_To do:_ Every line of the material below in which "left" shows up is to be located and copied.

_Source data:_
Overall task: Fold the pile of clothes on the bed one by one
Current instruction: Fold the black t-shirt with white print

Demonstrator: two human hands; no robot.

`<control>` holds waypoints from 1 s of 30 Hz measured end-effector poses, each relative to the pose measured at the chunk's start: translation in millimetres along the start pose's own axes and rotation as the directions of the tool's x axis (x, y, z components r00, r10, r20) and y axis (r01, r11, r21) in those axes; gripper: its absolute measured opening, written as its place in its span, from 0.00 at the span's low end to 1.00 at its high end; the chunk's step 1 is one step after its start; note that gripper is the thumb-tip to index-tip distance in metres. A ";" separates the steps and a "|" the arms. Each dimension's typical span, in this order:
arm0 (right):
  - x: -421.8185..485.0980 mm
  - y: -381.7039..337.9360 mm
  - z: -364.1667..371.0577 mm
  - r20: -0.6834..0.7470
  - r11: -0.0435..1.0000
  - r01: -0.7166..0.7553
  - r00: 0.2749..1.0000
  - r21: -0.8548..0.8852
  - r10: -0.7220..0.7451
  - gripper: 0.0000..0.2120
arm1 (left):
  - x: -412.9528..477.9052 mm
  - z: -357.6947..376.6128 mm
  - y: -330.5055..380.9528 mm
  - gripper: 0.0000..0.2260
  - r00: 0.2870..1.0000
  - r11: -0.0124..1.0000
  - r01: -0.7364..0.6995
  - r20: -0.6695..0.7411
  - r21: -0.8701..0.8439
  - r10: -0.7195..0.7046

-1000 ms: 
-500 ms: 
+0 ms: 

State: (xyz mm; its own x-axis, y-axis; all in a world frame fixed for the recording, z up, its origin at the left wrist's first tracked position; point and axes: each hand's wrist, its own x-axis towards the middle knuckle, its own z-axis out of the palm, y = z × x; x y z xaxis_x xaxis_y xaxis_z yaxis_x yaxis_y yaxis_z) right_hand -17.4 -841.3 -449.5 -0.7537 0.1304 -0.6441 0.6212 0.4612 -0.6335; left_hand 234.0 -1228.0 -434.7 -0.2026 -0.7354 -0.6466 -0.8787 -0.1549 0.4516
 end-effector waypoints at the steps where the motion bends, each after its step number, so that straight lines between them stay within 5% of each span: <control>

_Problem solution:_
arm1 (left):
State: (xyz mm; its own x-axis, y-axis; all in a world frame fixed for the recording, z up, its origin at the left wrist's first tracked position; point and axes: each hand's wrist, its own x-axis towards the middle knuckle, its own z-axis out of the palm, y = z × x; x y z xaxis_x xaxis_y xaxis_z yaxis_x yaxis_y yaxis_z) right_hand -17.4 -841.3 -449.5 -0.7537 0.1304 -0.6441 0.6212 0.4612 -0.6335; left_hand 234.0 -1228.0 -434.7 -0.2026 -0.7354 -0.6466 -0.8787 -0.1549 0.4516

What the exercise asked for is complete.